__Record extracts__:
**********

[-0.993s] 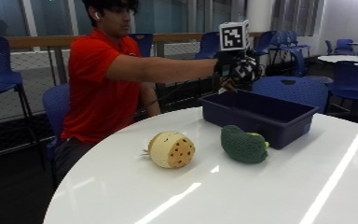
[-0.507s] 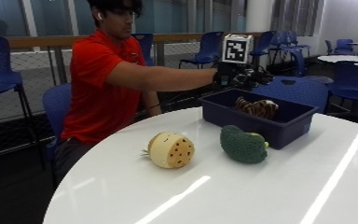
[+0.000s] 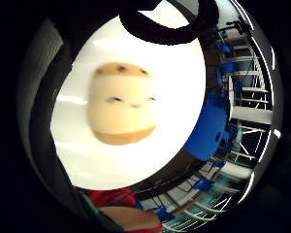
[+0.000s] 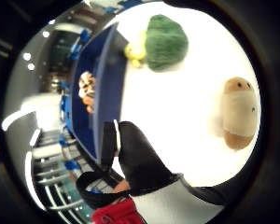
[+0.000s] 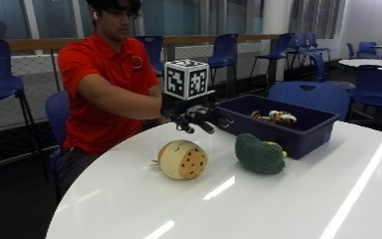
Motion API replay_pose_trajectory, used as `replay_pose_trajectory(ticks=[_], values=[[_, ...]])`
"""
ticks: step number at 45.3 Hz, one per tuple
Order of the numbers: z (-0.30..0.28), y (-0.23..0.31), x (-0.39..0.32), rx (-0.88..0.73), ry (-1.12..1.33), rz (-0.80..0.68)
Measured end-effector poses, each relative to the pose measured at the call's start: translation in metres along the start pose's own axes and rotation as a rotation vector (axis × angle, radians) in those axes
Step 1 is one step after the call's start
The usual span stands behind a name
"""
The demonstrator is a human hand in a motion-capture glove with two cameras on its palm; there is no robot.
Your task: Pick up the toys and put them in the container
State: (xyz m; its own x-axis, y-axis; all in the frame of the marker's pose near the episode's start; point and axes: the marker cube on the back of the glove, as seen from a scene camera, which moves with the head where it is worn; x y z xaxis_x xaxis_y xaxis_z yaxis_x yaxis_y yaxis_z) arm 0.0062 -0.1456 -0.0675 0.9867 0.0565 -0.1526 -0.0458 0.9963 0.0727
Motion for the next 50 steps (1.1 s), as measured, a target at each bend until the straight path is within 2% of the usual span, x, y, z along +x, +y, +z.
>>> replay_pose_trajectory(ticks=[11, 27, 41, 50], values=[[0.03, 0.01, 0.056, -0.045, 0.025, 0.098], [0.075, 0.0, 0.079, -0.139, 0.018, 0.166], [0.074, -0.011, 0.081, 0.046, 0.011, 0.152], [0.052, -0.022, 0.094, 0.003, -0.014, 0.177]])
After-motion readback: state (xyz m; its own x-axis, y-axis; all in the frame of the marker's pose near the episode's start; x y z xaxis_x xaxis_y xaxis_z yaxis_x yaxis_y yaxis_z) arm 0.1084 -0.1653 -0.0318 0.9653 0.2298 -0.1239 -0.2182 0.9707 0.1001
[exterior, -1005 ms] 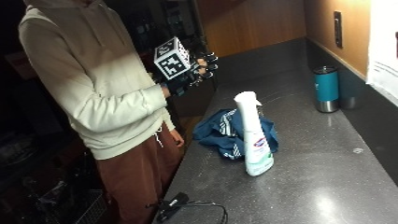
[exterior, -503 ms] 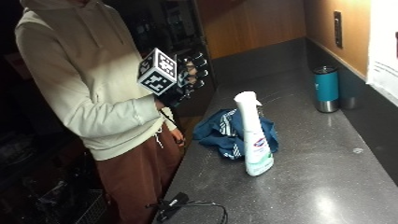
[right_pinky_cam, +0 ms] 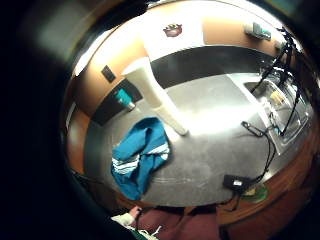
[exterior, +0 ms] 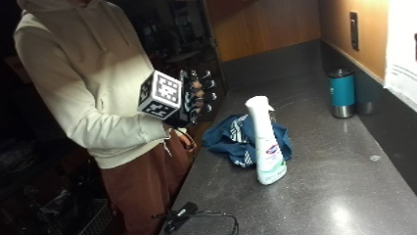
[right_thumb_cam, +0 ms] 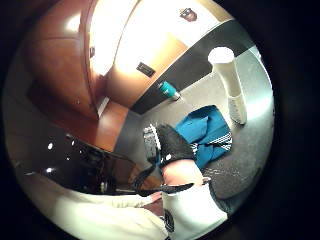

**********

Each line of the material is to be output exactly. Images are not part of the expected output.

[-0.993s] 
[-0.507s] 
[+0.000s] 
[+0.000s] 
[+0.000s] 
Motion API replay_pose_trajectory, used as `replay_pose_trajectory(ticks=[_], values=[[_, ...]])`
"""
ticks: step number at 45.3 Hz, one per tuple
Order of the numbers: z (-0.30..0.28), y (-0.23..0.31), x (-0.39..0.32), rx (-0.88..0.73), ry (-1.12..1.33), rz (-0.80..0.68)
Measured end-effector poses, each relative to the pose measured at the call's start: translation in metres along the start pose's own axes and rotation as a rotation vector (axis × angle, radians) in those axes
Step 1 is one step after the call's start
The usual span stands behind a name
"""
The demonstrator is a human hand in a motion-capture glove with two cameras on its palm; there is no robot.
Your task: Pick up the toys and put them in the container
State: (xyz m; its own x-axis, y-axis; all in the frame of the marker's pose near the episode's start; point and axes: the marker cube on the back of the glove, as seen from a scene camera, which moves with the head where it is worn; x y z xaxis_x xaxis_y xaxis_z yaxis_x yaxis_y yaxis_z) arm 0.0062 -0.1456 -0.0675 0.9867 0.0565 -0.1526 -0.0458 0.9963 0.0727
Motion for the next 50 steps (1.1 s), as measured, a target at each bend until the straight path is within 2% of the usual span, x, y, z along +x, +y, +z.
>>> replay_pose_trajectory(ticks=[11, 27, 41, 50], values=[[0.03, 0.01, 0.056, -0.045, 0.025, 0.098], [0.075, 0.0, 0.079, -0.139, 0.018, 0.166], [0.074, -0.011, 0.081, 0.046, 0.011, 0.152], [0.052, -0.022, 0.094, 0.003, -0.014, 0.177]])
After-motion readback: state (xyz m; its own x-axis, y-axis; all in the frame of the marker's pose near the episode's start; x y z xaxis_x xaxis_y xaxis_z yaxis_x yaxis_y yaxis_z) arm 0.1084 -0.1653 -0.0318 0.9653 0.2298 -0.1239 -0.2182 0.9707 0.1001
[exterior, -1005 ms] 
[exterior, -503 ms] 
[right_pinky_cam, +0 ms] 
[exterior, +0 ms] 
[right_thumb_cam, +0 ms] 

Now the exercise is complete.